Problem description:
Scan the entries below. Report each line where the string "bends" occurs.

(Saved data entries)
——

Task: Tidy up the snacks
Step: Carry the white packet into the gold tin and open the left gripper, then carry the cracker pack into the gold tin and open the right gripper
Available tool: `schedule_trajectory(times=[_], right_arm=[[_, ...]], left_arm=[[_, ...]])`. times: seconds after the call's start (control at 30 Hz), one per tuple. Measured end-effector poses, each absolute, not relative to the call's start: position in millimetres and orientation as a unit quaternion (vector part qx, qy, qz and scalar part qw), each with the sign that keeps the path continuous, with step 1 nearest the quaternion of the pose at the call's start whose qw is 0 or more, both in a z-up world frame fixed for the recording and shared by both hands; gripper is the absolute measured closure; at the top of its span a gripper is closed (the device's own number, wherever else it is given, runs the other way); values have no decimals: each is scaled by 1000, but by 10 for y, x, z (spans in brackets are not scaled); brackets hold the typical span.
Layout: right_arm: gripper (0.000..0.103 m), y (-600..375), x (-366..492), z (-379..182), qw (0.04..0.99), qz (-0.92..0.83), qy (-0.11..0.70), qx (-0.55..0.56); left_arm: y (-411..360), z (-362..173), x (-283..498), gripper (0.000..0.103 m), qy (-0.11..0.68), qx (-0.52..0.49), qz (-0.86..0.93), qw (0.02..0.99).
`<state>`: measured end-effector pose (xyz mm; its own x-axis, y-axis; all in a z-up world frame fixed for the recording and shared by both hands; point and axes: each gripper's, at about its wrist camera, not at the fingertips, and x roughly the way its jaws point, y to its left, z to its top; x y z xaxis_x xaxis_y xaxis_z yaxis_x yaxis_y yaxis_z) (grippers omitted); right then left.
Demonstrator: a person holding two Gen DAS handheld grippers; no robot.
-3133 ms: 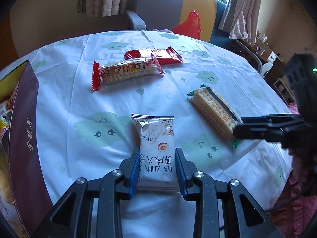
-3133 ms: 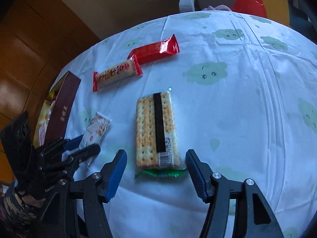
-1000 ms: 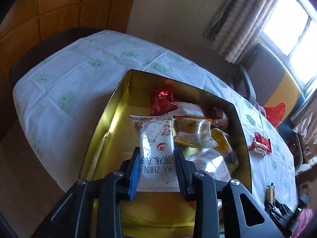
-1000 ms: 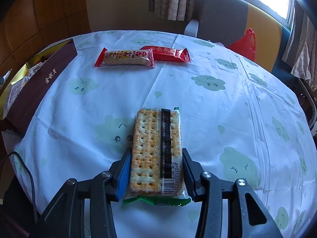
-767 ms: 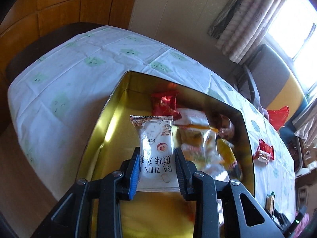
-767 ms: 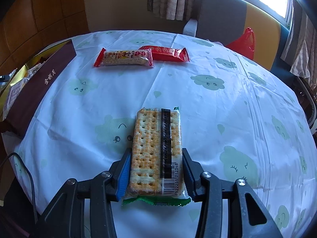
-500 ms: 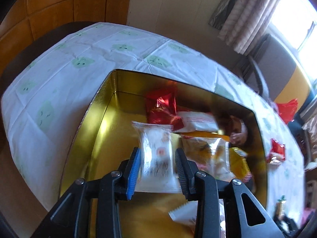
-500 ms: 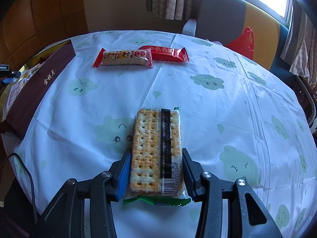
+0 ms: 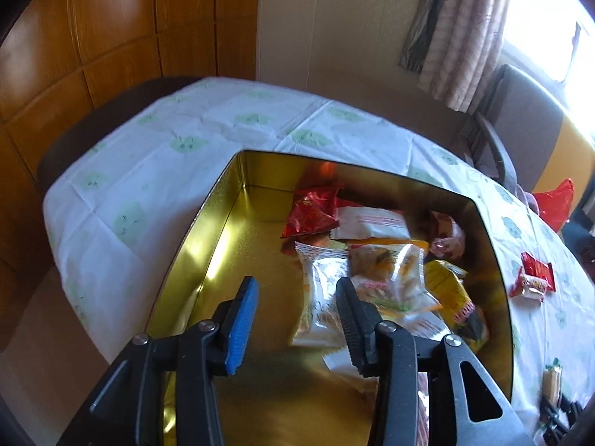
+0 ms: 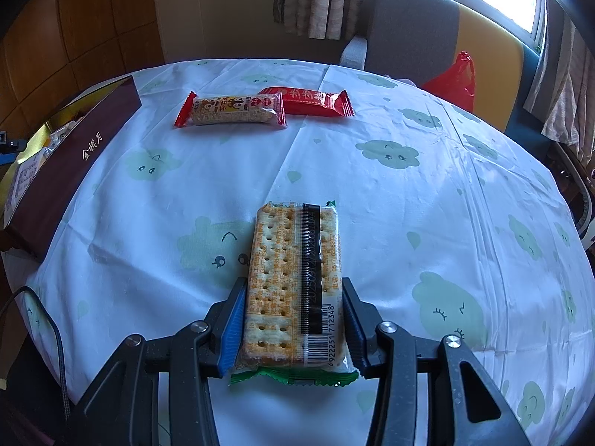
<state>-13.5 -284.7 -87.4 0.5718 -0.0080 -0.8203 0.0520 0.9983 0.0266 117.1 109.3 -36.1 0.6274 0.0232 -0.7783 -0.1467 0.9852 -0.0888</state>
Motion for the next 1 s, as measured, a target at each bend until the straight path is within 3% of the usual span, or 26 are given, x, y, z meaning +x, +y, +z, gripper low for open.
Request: schedule_trajectory(times=[0.37, 1.0], right_arm=[[55, -2831, -160, -870, 889, -23, 458, 23], [55, -2821, -151, -870, 887, -26, 461, 19]], left_arm=[[797, -151, 763, 57, 392, -24, 17, 919], [823, -157, 405, 56, 390, -33, 18, 920]])
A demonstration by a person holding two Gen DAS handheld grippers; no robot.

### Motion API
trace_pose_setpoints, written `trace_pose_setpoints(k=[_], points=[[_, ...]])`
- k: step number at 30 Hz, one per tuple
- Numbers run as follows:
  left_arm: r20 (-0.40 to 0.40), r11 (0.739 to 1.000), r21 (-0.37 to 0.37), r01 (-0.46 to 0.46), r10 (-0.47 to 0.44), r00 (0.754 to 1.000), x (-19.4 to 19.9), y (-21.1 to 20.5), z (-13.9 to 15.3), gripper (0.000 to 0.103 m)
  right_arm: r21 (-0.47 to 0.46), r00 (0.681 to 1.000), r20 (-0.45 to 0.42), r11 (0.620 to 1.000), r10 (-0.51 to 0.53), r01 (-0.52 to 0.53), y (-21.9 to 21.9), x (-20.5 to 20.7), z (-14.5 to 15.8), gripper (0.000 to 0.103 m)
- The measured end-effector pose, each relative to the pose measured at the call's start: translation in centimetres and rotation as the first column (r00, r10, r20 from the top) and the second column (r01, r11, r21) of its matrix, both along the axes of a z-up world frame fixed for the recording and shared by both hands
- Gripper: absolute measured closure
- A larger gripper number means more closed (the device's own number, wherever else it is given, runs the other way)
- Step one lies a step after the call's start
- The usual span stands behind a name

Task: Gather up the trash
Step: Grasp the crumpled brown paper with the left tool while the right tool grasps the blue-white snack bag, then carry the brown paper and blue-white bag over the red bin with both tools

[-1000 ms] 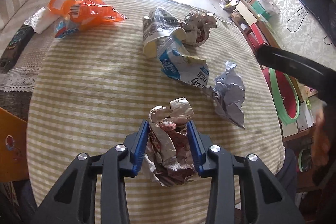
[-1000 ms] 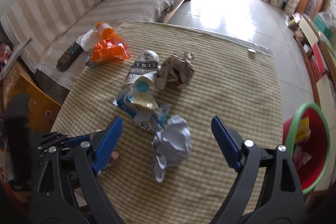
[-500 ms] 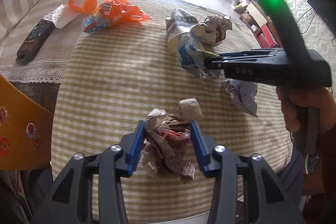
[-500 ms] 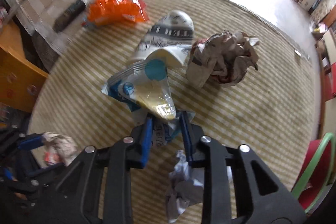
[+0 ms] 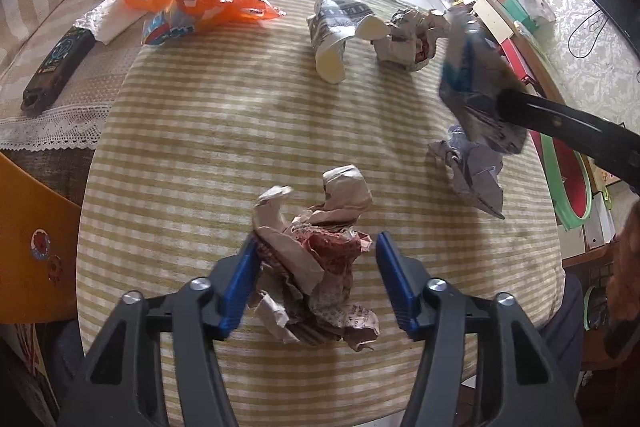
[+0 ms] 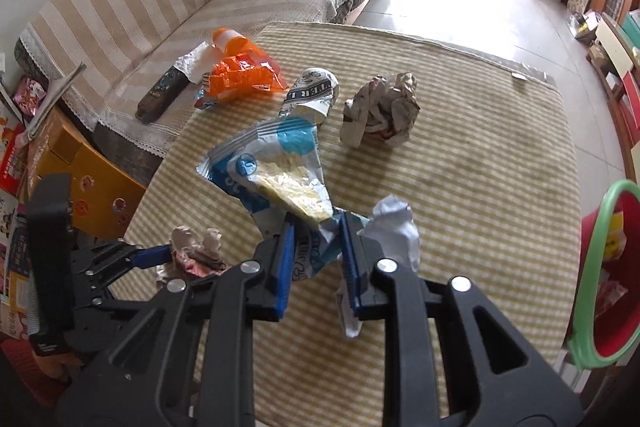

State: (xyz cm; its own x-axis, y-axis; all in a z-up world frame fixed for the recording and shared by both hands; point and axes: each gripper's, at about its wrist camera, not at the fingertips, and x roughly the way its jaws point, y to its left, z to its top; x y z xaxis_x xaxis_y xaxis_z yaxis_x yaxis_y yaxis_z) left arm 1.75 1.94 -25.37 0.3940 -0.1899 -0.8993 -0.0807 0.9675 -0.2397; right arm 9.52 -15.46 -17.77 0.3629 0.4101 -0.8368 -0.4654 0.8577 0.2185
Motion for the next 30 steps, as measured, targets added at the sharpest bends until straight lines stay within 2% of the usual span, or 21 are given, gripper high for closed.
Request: trace_pose_setpoints(k=[2, 10, 12, 16, 19, 24, 30], points=[[0.006, 1.000, -0.016, -0.005, 0.005, 1.000, -0.1, 0.1, 0.2, 0.065, 0.032, 1.000, -0.001, 0.999, -0.020, 0.020, -0.4, -0.5, 0.4, 0.081], [0.125, 1.000, 0.000, -0.004, 0.004, 0.992, 0.4, -0.7, 4.2, 0.067, 0.062, 0.997, 0.055, 0.997, -0.055, 0.051, -1.4, -1.5, 2.6, 0.081], [0.168, 1.000, 0.016, -0.004, 0.001, 0.986, 0.7, -1.0, 5.8, 0.067, 0.089, 0.994, 0.081, 0.994, -0.075, 0.068, -1.9, -1.7, 3.6, 0.081], [0.251, 0.994, 0.105, -0.023, -0.004, 0.968, 1.6, -2.3, 9.2, 0.067, 0.119, 0.985, 0.126, 0.987, -0.119, 0.105, -3.0, -1.7, 5.4, 0.081], [0.297, 0.994, 0.102, -0.025, -0.007, 0.955, 2.2, -2.6, 11.4, 0.067, 0.148, 0.977, 0.144, 0.980, -0.156, 0.134, -4.2, -1.7, 6.4, 0.081], [0.342, 0.994, 0.102, -0.023, -0.013, 0.940, 2.8, -3.4, 13.8, 0.067, 0.179, 0.964, 0.165, 0.967, -0.210, 0.180, -5.9, -1.6, 7.5, 0.081], [0.359, 0.994, 0.111, -0.018, -0.023, 0.933, 3.2, -4.6, 15.1, 0.066, 0.204, 0.947, 0.183, 0.953, -0.263, 0.225, -7.8, -1.5, 8.4, 0.081]])
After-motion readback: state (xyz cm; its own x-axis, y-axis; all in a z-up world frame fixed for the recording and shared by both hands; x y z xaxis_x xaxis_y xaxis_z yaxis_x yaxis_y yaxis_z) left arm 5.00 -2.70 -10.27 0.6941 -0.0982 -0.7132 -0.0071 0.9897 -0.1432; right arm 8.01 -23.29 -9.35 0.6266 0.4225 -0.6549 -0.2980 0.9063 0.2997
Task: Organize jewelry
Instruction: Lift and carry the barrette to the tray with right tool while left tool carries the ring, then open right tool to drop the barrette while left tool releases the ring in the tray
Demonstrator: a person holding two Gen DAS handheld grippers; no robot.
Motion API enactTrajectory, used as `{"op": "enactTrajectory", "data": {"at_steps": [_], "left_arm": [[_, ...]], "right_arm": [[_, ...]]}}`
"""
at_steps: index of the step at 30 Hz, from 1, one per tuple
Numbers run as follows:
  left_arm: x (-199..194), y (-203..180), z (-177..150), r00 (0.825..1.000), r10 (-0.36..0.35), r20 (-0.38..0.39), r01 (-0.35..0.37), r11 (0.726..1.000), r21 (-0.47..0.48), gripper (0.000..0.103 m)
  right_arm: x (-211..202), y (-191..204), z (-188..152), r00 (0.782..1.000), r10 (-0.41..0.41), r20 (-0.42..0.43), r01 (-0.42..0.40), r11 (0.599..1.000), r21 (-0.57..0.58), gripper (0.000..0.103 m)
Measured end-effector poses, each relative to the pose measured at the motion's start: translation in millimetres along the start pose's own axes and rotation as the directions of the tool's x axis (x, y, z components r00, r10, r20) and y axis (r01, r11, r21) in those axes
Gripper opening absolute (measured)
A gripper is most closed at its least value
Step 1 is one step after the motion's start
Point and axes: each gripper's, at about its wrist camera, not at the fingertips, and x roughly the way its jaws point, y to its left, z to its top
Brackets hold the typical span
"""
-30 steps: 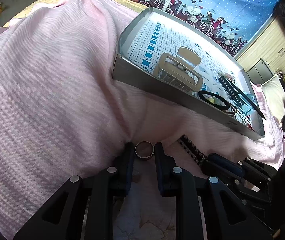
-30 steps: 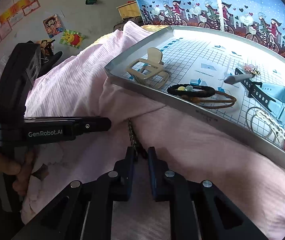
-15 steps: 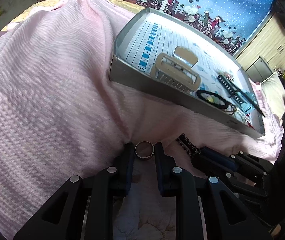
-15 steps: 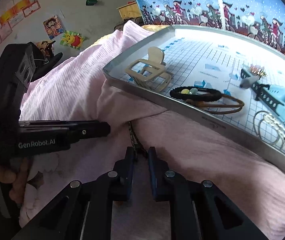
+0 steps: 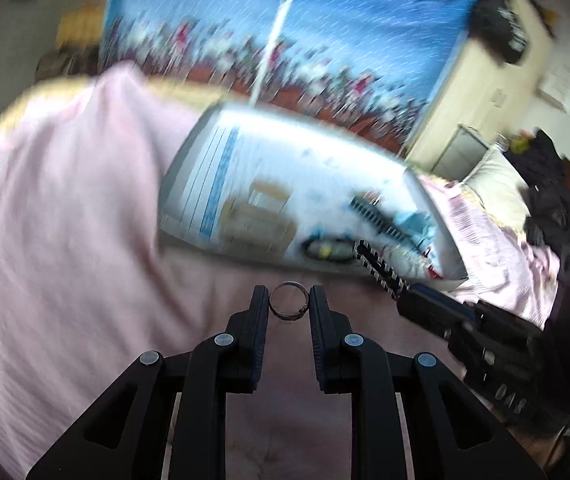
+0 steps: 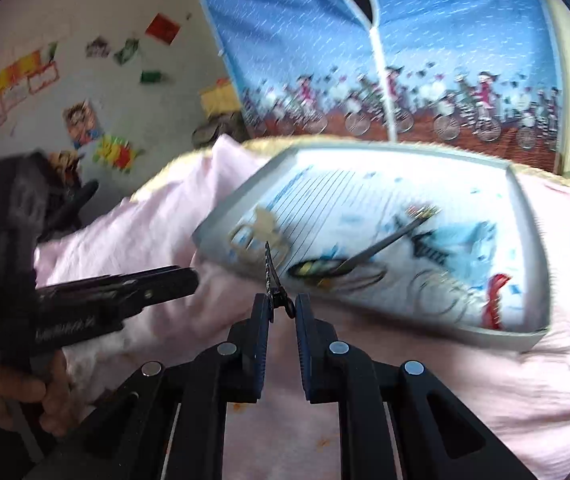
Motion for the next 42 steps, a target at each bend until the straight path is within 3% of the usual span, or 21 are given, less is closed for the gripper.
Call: {"op": "enactTrajectory", "data": {"at_steps": [3,12,21,33,39,42], "left_arm": [[-0.4,-14.2,1.9,0.998,-0.014,0.058,0.008,0.996,0.093,0.017],[44.2,-28.8,22.8,0.992,-0.101,0.078,0.094,0.992,0.087,0.017],[95.3,-21.8,30.5,0.988,-0.142,-0.052,0.142,0.99,0.003,0.017],[94.0,-18.6,31.4,0.99,-0.111,-0.082,0.11,0.994,-0.017,0.018],[91.8,-12.6,34.2,0.993,-0.087,-0.078,0.083,0.995,-0.057,0.044],[85.2,-9.0,36.3,0.995,-0.086,-0.056,0.082,0.994,-0.075,0.054]], "right_arm": [[-2.7,-12.3,7.9,0.998,-0.046,0.043,0.044,0.998,0.045,0.013],[-0.2,-50.2,17.0,0.989,-0.129,0.071,0.116,0.979,0.165,0.013],[10.8,-78.4,11.5,0.985,-0.171,0.024,0.16,0.957,0.24,0.013],[17.2,-85.7,2.8,0.988,-0.152,-0.02,0.152,0.946,0.285,0.014],[14.3,-85.3,3.8,0.986,-0.165,-0.012,0.161,0.943,0.292,0.014],[2.9,-86.6,5.6,0.981,-0.192,0.018,0.178,0.937,0.301,0.022]]}}
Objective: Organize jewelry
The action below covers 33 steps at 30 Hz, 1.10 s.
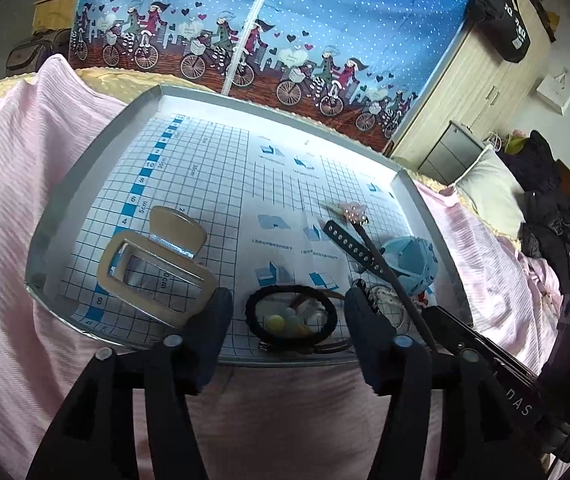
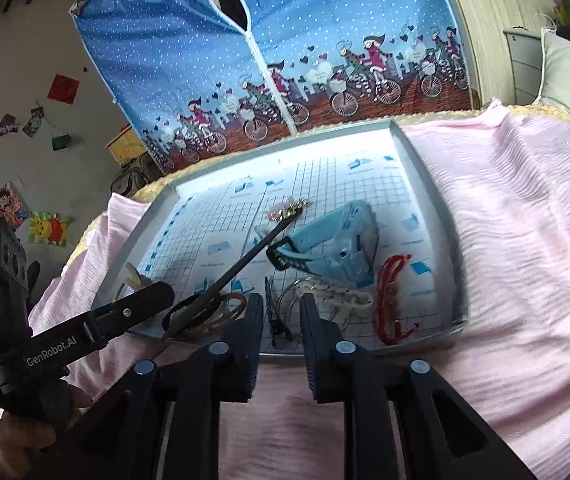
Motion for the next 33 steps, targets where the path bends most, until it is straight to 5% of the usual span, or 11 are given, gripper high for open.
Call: {"op": "enactTrajectory", "data": {"at_steps": [3,6,8,12,14,20,33], "left_arm": [[-11.4,-1.5,1.5,0.999,0.013,0.032,-0.013,1.0,-0.004,0.057],[-27.5,-7.1,3.3,0.997,0.018,0.073,-0.019,1.0,0.012,0.071],[-42.3,-13.0,4.2,0.994,0.012,0.108,-0.015,0.999,0.029,0.081],[-72.6,-26.4,4.0,0.984,0.03,0.173,-0.044,0.996,0.08,0.083],[-91.1,-30.6,0.6,0.973,0.057,0.225,-0.079,0.993,0.087,0.102],[-148.1,-35.5,-20.2,0.936,0.06,0.347,-0.08,0.996,0.045,0.102],[-249.5,-58.7,-113.9,0.887,0.092,0.453,-0.142,0.987,0.077,0.102]], "right_arm": [[-14.8,-2.2,4.0,0.999,-0.011,0.043,0.01,1.0,0.016,0.033],[-32.0,-1.7,9.2,0.996,-0.019,0.089,0.018,1.0,0.015,0.047],[-44.3,1.3,12.3,0.992,-0.034,0.12,0.034,0.999,0.0,0.065],[-72.3,10.6,15.0,0.981,-0.039,0.188,0.049,0.998,-0.049,0.086],[-86.9,16.4,15.0,0.974,-0.041,0.221,0.057,0.996,-0.068,0.1],[-133.3,38.7,-1.4,0.943,-0.031,0.332,0.079,0.988,-0.131,0.103],[-229.0,85.4,-79.8,0.885,-0.015,0.466,0.139,0.962,-0.234,0.103]]}}
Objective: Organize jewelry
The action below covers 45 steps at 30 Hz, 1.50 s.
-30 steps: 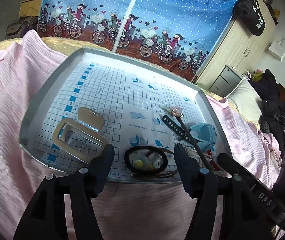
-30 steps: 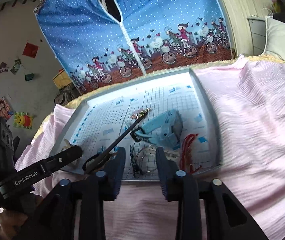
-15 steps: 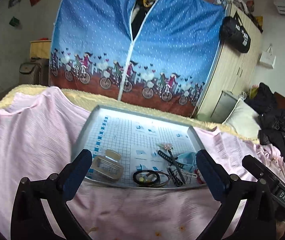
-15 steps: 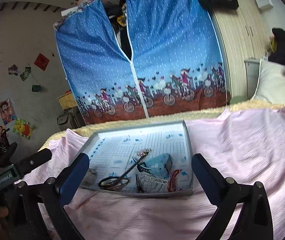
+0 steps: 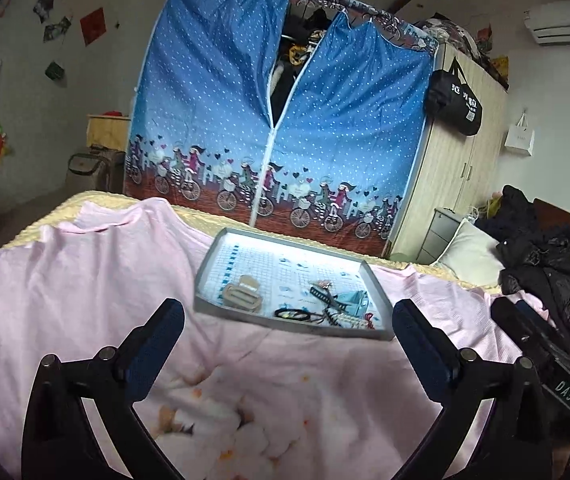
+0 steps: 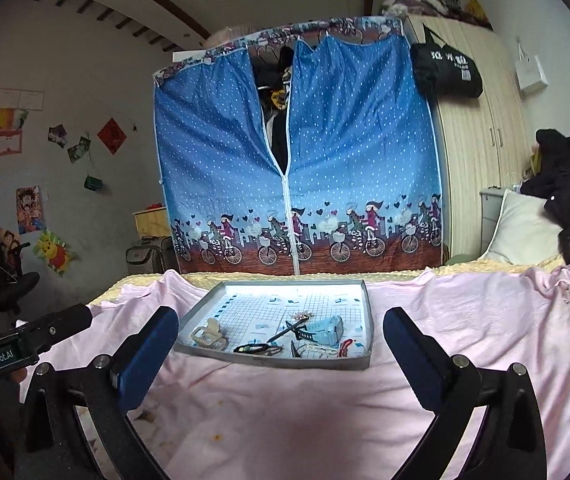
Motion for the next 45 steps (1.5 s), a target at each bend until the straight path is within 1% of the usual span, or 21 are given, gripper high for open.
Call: {"op": "enactTrajectory", "data": {"at_steps": [5,10,13,18,23,30,45], "left_arm": [[-38.5,-10.6,-20.4,0.999,0.038,0.028,-0.04,0.997,0.067,0.102],[-63.7,-23.2,-36.9,0.997,0.04,0.066,-0.048,0.992,0.12,0.102],[-73.0,-23.3,-42.9,0.997,0.032,0.069,-0.04,0.992,0.12,0.102],[-80.1,-26.9,-47.7,0.997,0.013,0.077,-0.022,0.993,0.118,0.102],[-81.1,-27.4,-51.9,0.997,0.025,0.075,-0.035,0.99,0.134,0.102],[-81.9,-25.0,-55.4,0.997,0.03,0.078,-0.04,0.991,0.127,0.102],[-80.0,-23.2,-57.4,0.997,0.035,0.074,-0.045,0.99,0.132,0.102]], "right_arm": [[-38.2,9.1,-12.8,1.0,-0.021,0.009,0.021,0.999,-0.033,0.103],[-61.9,16.0,-19.6,0.999,-0.033,0.018,0.034,0.999,-0.041,0.103],[-71.0,17.2,-23.8,0.999,-0.04,0.016,0.041,0.998,-0.04,0.103],[-74.8,19.1,-27.2,0.999,-0.053,0.005,0.053,0.998,-0.039,0.103],[-77.8,19.5,-30.7,0.998,-0.062,0.013,0.063,0.997,-0.043,0.103],[-79.6,15.6,-32.4,0.997,-0.079,0.021,0.08,0.996,-0.028,0.103],[-79.8,16.1,-31.7,0.997,-0.076,0.022,0.076,0.996,-0.036,0.103]]}}
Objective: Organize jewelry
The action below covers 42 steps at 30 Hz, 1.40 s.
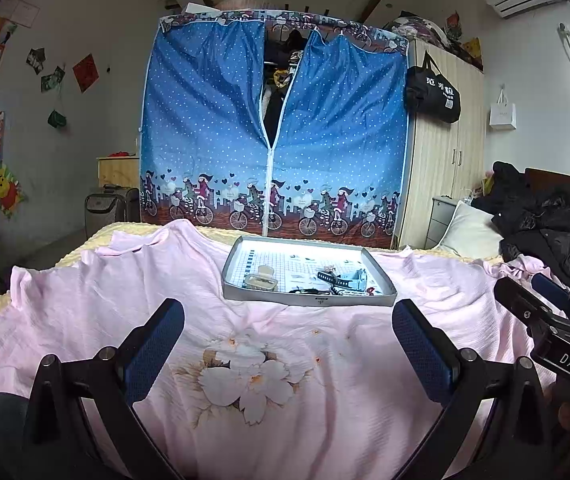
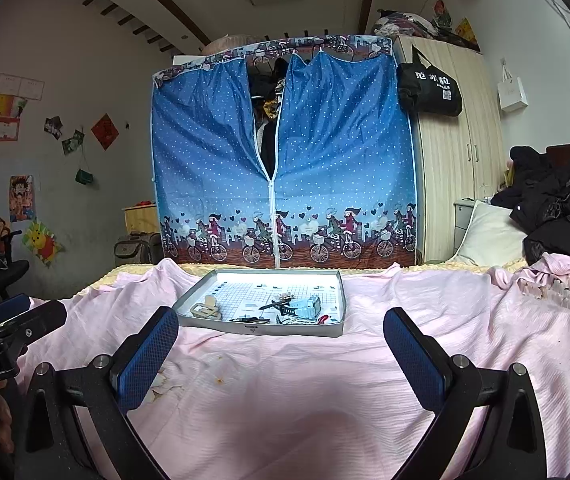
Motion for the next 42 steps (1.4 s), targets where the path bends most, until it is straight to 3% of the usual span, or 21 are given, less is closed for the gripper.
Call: {"op": "enactTrajectory", "data": {"at_steps": [42], "left_arm": [[0.5,-0.1,-2.5,1.0,0.001,-0.011,-0.001,1.0,0.005,0.102]], "right_arm": [[-0.1,1.8,-0.8,1.0,0.0,-0.001,0.0,1.0,-0.001,0.103]]}}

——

Response:
Motion for the next 30 steps, as measured, targets added at the sharpest bends until straight lines stay within 2% of the usual span, or 21 are given, gripper high for closed.
Motion for the next 33 steps, targets where the path bends most, until it is straight to 5% of the usual span, or 11 are given, gripper high for open.
Motion for the next 42 steps (1.4 s), targets where the path bends most, until it is straight to 3% of the usual span, or 21 are given, less is closed for the gripper.

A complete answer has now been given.